Data entries
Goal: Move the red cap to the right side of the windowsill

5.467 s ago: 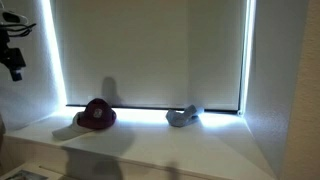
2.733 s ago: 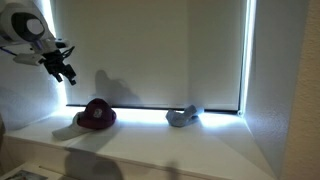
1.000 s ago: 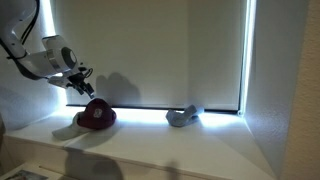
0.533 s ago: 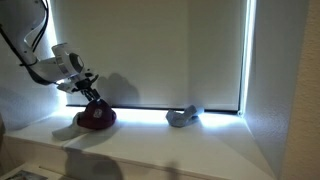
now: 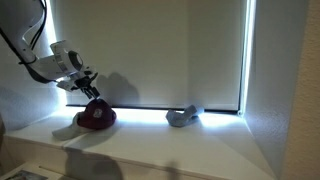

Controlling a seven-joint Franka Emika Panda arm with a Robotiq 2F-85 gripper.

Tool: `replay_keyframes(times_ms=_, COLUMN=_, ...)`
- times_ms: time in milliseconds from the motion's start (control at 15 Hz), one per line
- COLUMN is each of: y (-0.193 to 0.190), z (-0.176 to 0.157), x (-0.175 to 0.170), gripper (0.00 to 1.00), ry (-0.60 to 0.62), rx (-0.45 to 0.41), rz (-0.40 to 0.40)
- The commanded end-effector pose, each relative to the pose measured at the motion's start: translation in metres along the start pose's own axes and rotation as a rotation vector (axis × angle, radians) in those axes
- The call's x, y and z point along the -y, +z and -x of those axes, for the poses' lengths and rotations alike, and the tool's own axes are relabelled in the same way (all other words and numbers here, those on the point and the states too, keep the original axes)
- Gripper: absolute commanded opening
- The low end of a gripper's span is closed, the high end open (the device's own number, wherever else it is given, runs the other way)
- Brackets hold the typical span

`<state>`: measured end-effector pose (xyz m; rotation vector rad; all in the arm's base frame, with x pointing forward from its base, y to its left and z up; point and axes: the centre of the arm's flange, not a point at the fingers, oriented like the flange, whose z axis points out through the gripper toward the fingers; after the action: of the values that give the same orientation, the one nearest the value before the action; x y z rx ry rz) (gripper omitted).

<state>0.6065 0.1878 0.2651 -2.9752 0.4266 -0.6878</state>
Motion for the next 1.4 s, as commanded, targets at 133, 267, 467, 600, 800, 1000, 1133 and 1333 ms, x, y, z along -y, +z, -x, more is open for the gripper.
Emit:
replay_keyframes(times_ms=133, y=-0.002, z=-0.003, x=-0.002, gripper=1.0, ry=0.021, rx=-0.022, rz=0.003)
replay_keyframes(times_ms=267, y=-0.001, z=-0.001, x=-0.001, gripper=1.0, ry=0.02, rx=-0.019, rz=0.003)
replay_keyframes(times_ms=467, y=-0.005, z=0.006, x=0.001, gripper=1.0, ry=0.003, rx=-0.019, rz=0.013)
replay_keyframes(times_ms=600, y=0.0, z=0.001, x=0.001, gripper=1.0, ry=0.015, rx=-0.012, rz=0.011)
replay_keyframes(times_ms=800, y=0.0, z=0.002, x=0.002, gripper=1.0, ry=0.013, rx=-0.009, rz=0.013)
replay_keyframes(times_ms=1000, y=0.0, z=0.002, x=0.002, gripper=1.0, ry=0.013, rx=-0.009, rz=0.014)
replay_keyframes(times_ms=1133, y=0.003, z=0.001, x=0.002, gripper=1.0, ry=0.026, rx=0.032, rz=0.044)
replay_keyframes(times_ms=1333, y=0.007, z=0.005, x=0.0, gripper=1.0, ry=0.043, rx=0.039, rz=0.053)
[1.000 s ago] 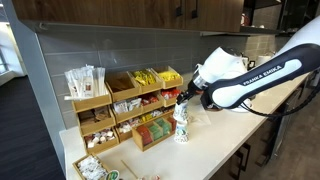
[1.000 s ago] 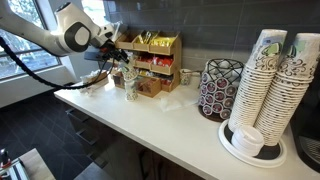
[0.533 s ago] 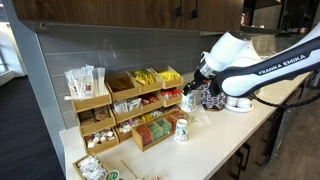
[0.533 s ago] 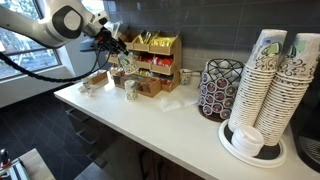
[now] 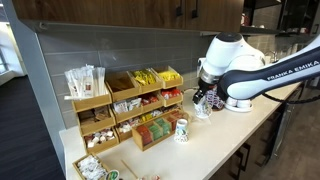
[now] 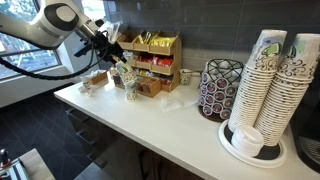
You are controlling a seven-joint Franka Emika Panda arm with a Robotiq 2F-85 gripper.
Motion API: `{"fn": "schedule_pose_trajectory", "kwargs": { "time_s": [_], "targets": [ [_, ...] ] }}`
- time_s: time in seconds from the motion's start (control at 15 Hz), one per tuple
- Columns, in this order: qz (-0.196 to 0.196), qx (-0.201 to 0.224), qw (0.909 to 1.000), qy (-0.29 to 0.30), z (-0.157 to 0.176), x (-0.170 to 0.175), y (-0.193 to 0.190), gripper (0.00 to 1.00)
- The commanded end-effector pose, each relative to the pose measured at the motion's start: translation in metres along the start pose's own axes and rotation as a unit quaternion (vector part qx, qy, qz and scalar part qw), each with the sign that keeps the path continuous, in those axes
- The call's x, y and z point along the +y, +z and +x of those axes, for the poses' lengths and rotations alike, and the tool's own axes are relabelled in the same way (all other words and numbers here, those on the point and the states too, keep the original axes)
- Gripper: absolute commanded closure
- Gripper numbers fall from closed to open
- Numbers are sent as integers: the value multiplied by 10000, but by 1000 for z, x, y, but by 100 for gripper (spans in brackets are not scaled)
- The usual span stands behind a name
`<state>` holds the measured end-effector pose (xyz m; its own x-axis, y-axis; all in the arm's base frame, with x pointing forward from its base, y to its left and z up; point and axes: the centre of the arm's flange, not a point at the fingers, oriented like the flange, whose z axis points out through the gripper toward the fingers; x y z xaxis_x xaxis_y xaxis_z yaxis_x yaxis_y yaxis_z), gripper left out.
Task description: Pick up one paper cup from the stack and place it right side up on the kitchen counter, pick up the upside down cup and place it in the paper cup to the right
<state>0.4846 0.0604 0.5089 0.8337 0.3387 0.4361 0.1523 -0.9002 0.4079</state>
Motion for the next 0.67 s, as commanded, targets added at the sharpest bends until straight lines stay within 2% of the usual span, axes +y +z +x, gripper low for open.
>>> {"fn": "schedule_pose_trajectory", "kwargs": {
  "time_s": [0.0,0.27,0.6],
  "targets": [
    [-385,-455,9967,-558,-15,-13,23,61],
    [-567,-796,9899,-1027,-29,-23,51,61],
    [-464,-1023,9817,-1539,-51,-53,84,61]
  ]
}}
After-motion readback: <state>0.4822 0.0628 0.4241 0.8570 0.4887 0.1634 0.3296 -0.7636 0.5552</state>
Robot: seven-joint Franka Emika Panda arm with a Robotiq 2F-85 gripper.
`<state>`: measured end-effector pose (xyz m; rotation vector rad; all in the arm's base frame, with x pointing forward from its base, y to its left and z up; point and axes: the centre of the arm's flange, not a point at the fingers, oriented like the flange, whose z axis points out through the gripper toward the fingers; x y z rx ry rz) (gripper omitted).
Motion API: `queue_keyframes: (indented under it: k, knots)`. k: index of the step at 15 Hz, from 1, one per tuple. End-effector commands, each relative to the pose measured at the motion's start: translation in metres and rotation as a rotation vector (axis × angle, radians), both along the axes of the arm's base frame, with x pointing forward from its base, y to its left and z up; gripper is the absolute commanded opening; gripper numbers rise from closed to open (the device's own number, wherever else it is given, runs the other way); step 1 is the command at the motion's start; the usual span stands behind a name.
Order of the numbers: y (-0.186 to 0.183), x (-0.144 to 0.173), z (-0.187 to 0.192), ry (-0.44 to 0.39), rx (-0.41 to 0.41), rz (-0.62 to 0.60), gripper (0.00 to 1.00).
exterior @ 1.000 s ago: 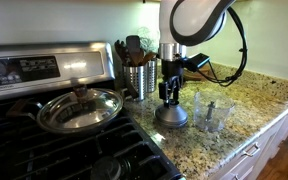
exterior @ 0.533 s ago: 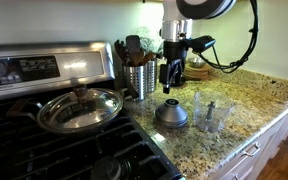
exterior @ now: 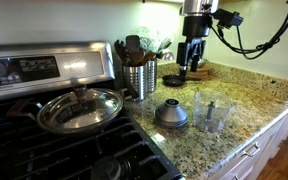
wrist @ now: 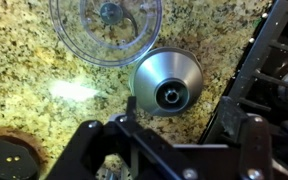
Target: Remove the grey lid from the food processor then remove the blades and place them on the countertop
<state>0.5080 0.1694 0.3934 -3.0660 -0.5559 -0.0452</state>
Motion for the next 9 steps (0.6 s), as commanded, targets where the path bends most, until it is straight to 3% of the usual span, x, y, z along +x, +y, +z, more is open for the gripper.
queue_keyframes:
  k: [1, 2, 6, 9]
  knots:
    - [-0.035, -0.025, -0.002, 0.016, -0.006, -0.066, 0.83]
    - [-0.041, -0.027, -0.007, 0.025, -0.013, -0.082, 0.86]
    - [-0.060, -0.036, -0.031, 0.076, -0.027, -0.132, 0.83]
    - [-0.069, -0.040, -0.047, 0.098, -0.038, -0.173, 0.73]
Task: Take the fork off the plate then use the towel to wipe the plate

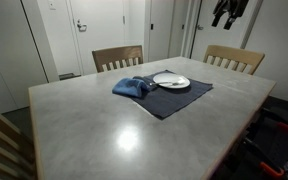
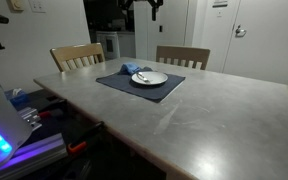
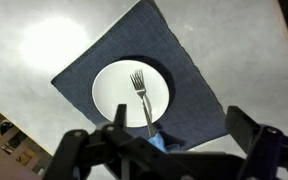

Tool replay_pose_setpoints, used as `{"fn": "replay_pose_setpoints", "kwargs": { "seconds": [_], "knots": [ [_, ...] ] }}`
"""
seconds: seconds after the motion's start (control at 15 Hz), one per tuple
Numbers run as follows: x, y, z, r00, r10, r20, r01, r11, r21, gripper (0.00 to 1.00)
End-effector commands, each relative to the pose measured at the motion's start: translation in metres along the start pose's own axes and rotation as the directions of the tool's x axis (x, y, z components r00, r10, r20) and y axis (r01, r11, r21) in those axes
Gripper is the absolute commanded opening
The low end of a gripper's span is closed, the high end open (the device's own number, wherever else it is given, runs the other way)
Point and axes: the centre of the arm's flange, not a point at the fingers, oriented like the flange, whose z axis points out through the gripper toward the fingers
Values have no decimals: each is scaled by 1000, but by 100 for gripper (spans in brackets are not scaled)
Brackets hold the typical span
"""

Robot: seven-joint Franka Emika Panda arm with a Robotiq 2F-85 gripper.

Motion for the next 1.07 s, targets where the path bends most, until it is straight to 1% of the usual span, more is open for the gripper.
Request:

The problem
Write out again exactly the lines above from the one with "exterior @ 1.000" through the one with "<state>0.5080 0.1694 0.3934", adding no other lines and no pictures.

Response to the task
exterior @ 1.000 s ago: 
exterior @ 0.533 s ago: 
exterior @ now: 
wrist @ now: 
Target: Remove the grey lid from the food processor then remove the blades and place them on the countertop
<state>0.5080 0.1694 0.3934 -3.0660 -0.5559 -0.0452</state>

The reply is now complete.